# Work item
Range to output from the entries below: the line containing "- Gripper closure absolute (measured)" through the line containing "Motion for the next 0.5". Set it down exactly, ends included, nothing else.

· · · ·

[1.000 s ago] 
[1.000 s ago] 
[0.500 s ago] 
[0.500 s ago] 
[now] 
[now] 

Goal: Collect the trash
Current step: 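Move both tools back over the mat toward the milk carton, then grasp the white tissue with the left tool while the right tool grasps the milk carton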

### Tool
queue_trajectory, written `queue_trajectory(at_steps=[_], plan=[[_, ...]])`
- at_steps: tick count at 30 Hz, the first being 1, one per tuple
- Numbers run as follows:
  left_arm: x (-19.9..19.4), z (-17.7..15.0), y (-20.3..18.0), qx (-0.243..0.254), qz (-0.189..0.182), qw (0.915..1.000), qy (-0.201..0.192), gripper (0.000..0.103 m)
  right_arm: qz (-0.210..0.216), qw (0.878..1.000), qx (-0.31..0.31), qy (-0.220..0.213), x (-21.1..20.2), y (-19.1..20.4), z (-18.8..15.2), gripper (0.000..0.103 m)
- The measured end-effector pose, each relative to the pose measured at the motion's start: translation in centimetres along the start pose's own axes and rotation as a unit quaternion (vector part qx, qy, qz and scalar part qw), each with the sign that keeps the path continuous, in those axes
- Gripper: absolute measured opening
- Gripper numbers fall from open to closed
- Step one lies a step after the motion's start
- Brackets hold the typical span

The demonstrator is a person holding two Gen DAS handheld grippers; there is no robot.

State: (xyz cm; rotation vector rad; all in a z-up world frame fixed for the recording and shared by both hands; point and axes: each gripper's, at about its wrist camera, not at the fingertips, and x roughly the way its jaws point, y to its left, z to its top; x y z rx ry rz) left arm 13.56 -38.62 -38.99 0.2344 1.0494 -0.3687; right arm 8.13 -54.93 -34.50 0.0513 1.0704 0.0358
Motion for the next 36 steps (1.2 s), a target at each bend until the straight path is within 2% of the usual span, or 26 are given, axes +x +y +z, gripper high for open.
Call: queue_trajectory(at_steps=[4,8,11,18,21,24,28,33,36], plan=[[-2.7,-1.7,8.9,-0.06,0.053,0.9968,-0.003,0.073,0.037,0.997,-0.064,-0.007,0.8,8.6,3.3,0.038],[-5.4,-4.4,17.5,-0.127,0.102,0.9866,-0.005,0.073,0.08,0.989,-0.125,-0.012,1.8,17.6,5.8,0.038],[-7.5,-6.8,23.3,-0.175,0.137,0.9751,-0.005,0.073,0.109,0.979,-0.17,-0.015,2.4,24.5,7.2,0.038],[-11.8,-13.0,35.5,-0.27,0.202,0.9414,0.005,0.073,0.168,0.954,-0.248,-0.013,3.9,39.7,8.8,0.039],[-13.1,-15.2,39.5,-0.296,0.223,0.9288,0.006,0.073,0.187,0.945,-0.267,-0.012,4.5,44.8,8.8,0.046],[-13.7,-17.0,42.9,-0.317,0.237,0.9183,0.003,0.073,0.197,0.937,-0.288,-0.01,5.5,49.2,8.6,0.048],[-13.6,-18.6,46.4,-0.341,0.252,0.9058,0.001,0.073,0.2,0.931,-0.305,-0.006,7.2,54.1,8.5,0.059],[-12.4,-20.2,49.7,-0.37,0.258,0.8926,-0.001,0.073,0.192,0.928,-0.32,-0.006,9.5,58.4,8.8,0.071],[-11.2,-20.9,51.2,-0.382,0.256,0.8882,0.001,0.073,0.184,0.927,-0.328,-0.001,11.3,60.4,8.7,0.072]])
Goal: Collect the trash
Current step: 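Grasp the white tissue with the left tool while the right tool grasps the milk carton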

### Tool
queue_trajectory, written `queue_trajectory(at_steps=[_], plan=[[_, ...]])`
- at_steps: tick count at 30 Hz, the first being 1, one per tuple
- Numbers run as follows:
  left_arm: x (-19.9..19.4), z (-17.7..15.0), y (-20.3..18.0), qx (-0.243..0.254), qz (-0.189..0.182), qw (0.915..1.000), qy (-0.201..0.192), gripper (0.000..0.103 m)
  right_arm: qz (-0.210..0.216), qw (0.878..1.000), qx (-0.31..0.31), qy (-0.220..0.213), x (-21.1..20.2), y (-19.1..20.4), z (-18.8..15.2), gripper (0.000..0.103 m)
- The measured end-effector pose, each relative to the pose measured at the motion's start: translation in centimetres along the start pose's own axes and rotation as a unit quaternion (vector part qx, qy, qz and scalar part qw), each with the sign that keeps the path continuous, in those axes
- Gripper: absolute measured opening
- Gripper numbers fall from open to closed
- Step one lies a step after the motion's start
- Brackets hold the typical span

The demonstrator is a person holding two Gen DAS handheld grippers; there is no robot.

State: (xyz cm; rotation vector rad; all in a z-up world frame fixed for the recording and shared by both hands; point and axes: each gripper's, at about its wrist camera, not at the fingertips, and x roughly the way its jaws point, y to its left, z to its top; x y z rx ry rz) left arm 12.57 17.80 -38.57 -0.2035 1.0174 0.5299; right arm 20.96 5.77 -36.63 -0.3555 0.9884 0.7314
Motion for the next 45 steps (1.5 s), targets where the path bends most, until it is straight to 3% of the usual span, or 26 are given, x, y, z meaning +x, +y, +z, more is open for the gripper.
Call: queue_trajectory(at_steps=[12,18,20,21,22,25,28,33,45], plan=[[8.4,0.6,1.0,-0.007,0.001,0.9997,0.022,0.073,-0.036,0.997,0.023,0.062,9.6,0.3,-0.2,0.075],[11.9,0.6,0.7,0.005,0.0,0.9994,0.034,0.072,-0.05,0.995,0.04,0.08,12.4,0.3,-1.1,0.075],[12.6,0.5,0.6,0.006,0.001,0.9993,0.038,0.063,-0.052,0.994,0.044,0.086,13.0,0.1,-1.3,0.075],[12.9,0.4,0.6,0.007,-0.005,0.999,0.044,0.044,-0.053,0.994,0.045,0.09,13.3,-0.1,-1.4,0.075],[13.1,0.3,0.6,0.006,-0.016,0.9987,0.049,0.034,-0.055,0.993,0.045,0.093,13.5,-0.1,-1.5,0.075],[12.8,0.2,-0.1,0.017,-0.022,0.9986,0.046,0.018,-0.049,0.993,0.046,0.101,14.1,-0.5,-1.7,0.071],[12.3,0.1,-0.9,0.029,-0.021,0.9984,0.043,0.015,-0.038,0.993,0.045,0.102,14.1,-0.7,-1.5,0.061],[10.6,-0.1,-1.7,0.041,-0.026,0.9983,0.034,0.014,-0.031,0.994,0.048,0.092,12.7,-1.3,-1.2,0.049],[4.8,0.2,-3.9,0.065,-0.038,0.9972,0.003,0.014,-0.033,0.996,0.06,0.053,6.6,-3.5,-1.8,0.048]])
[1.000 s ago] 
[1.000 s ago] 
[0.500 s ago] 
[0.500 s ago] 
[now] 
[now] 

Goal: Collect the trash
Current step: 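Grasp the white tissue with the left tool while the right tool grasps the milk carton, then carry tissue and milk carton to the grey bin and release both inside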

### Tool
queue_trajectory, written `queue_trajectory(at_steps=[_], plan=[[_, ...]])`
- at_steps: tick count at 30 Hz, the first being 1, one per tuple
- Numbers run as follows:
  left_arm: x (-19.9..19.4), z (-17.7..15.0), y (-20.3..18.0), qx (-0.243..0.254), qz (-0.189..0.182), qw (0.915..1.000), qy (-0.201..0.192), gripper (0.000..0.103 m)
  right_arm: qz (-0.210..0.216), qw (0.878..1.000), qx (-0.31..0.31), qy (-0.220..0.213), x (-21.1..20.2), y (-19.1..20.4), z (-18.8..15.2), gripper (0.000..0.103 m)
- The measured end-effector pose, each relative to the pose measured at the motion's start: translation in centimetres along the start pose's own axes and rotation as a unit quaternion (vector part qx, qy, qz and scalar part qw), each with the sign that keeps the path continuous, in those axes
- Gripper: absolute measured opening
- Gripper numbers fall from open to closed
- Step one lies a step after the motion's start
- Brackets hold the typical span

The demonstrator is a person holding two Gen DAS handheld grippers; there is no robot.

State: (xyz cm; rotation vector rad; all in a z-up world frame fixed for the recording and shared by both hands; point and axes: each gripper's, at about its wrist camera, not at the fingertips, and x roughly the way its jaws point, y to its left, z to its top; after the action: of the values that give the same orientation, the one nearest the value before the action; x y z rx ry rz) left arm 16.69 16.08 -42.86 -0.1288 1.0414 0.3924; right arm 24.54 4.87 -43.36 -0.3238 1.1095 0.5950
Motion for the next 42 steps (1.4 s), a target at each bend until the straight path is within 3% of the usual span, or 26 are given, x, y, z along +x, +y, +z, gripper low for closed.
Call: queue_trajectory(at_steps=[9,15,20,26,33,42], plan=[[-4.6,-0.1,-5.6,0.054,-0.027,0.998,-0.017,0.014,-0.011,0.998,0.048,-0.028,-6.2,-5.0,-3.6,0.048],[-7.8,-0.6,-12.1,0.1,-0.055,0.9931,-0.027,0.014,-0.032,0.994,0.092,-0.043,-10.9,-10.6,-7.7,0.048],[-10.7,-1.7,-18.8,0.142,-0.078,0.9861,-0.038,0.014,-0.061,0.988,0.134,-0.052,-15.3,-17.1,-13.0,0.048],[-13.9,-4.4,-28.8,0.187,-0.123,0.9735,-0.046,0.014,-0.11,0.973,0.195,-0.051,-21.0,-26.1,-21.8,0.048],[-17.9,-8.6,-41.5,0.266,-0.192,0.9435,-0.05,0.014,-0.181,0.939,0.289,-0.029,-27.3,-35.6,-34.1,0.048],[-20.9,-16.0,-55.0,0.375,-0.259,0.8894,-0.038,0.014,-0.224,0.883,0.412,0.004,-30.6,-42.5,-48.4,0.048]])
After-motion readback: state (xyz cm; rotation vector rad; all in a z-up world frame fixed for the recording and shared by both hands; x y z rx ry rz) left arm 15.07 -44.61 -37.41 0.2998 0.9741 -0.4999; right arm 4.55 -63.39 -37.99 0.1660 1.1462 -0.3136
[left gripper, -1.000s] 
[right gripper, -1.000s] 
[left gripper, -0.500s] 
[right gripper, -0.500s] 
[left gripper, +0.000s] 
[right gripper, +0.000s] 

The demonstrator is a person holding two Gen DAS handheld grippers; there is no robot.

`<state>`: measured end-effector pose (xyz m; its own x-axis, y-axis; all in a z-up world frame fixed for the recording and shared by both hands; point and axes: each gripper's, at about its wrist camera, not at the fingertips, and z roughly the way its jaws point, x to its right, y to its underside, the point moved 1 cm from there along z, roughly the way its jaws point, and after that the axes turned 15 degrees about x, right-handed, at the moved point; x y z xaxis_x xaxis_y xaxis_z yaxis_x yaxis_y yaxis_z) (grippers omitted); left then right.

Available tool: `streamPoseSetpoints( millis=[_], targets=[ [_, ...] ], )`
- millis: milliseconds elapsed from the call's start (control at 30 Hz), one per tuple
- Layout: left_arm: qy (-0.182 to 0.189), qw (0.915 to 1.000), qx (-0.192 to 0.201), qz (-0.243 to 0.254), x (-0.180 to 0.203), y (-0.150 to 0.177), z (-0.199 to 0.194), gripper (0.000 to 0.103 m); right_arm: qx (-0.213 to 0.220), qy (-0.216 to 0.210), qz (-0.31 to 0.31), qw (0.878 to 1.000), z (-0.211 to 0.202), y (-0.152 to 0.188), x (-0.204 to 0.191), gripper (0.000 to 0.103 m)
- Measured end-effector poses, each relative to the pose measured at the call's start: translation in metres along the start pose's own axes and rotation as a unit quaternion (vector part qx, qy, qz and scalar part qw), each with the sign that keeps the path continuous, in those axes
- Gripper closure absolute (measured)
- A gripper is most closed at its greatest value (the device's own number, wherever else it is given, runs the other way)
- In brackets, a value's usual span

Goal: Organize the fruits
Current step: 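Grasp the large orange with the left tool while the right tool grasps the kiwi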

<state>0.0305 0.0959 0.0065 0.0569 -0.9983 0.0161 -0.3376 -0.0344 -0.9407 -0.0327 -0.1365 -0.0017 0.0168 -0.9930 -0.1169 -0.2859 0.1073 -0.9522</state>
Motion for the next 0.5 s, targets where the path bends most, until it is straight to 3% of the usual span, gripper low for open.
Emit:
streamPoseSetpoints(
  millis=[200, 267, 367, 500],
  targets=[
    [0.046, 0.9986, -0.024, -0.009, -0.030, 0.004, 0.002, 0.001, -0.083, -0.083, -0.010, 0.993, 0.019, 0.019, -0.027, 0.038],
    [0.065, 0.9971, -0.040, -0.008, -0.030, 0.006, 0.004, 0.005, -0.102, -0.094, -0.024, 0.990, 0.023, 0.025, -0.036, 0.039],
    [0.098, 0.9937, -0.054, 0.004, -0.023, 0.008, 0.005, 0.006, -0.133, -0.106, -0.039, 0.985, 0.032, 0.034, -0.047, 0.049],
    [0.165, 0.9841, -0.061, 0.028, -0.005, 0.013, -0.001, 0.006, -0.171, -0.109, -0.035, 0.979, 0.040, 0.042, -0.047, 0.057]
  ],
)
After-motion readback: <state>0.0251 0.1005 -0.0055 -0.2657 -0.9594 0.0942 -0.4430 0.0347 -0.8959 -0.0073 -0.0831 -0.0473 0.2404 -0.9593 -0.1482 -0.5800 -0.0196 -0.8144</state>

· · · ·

# Exercise response
- Gripper closure absolute (measured)
- A gripper is most closed at its greatest value (the device's own number, wherever else it is given, runs the other way)
- In brackets, a value's usual span

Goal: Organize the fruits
Current step: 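Grasp the large orange with the left tool while the right tool grasps the kiwi
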
<state>0.0305 0.0959 0.0065 0.0569 -0.9983 0.0161 -0.3376 -0.0344 -0.9407 -0.0327 -0.1365 -0.0017 0.0168 -0.9930 -0.1169 -0.2859 0.1073 -0.9522</state>
Motion for the next 0.5 s, targets where the path bends most, until it is straight to 3% of the usual span, gripper low for open.

What came before makes up the full response.